_YOUR INSTRUCTIONS_. Copy all lines in the data that contain the string "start".

===== RECORDS TO USE

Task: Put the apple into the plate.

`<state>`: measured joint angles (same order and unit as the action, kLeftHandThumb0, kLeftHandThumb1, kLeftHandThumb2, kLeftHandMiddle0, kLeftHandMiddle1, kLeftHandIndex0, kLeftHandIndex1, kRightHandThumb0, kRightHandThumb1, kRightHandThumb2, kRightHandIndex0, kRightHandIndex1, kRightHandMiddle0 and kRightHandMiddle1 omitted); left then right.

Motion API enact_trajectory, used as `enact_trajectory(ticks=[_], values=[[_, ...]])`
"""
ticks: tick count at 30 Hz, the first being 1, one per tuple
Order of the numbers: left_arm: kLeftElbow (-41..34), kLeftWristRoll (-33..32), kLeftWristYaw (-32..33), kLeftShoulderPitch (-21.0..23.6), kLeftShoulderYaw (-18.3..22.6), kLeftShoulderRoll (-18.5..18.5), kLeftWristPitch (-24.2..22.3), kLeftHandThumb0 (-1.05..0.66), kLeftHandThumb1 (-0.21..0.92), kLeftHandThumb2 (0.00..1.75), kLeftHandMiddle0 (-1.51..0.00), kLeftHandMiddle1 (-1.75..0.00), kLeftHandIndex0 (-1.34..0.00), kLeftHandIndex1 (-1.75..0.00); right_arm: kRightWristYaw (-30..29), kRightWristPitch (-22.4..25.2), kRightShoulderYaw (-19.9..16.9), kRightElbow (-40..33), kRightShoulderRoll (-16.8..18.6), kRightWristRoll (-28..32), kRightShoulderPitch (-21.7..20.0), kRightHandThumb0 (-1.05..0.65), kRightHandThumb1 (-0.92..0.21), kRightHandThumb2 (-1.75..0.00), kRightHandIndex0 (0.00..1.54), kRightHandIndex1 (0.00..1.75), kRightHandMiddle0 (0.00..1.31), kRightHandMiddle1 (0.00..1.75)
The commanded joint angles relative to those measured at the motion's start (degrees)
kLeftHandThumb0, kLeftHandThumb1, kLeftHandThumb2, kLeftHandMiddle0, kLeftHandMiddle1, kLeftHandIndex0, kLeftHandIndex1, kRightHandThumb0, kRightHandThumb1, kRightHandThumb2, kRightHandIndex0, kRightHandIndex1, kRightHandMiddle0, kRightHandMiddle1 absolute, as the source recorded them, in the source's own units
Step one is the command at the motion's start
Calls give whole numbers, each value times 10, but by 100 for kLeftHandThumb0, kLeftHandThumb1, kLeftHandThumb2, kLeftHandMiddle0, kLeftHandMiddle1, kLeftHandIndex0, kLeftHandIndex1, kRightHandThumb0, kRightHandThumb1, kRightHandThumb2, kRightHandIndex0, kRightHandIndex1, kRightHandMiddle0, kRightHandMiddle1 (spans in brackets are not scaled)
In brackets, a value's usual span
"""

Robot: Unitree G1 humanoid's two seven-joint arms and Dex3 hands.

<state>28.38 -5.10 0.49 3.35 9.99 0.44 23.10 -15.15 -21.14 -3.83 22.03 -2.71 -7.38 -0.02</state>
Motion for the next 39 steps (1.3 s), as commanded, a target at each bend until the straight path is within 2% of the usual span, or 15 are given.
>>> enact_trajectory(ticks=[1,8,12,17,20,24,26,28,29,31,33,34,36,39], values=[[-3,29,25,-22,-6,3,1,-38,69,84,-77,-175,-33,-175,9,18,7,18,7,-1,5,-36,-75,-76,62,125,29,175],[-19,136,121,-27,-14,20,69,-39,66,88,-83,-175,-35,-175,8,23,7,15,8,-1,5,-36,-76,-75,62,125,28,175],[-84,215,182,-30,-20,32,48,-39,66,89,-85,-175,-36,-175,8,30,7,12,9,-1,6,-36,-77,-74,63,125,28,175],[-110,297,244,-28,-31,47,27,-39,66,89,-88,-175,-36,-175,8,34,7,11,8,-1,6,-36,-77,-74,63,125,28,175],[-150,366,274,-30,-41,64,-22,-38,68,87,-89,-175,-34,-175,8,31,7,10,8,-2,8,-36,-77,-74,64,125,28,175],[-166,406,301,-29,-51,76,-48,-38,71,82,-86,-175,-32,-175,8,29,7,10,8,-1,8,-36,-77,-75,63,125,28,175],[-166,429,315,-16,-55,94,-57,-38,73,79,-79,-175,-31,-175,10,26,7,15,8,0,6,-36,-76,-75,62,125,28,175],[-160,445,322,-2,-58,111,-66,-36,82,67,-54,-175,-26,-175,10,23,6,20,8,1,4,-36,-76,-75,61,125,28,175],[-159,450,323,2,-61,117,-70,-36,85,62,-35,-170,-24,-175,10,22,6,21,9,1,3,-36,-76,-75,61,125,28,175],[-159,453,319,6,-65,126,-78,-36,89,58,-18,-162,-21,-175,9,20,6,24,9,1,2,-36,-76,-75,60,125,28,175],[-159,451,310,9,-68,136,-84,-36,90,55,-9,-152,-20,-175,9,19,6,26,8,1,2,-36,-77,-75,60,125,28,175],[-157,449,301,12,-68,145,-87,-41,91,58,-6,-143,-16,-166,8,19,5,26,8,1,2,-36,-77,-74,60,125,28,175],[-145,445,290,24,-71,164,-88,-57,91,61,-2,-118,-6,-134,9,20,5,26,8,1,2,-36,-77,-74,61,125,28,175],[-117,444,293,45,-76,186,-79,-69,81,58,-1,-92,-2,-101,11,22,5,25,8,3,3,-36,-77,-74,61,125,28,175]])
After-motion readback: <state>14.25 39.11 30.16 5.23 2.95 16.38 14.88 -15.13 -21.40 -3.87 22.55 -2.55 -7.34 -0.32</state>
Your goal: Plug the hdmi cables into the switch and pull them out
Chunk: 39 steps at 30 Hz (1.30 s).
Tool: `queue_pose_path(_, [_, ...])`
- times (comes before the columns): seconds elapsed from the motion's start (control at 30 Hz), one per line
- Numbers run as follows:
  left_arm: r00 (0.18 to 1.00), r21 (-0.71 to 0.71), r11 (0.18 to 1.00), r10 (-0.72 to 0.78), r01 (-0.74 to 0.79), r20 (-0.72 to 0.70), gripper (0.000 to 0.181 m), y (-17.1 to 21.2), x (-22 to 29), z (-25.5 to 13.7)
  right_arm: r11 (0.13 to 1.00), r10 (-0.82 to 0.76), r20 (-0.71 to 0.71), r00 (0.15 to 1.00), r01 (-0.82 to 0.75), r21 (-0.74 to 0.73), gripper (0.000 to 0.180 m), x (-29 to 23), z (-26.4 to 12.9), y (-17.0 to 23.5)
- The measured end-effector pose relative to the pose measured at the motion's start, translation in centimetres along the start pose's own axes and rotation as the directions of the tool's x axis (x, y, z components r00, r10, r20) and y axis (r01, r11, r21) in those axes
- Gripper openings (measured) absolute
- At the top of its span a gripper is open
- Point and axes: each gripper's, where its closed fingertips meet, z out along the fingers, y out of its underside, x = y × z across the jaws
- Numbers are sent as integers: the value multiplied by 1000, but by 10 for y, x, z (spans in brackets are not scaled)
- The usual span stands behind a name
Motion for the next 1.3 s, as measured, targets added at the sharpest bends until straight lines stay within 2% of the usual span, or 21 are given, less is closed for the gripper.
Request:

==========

_RESULT_.
The commanded joint angles relative to those measured at the motion's start (degrees)
Step one is the command at the motion's start
- times (comes before the columns): seconds elapsed from the motion's start (control at 30 Hz), one per line
- The measured end-effector pose relative to the pose measured at the motion's start, translation in centimetres along the start pose's own axes and rotation as the directions of the tool's x axis (x, y, z components r00, r10, r20) and y axis (r01, r11, r21) in those axes

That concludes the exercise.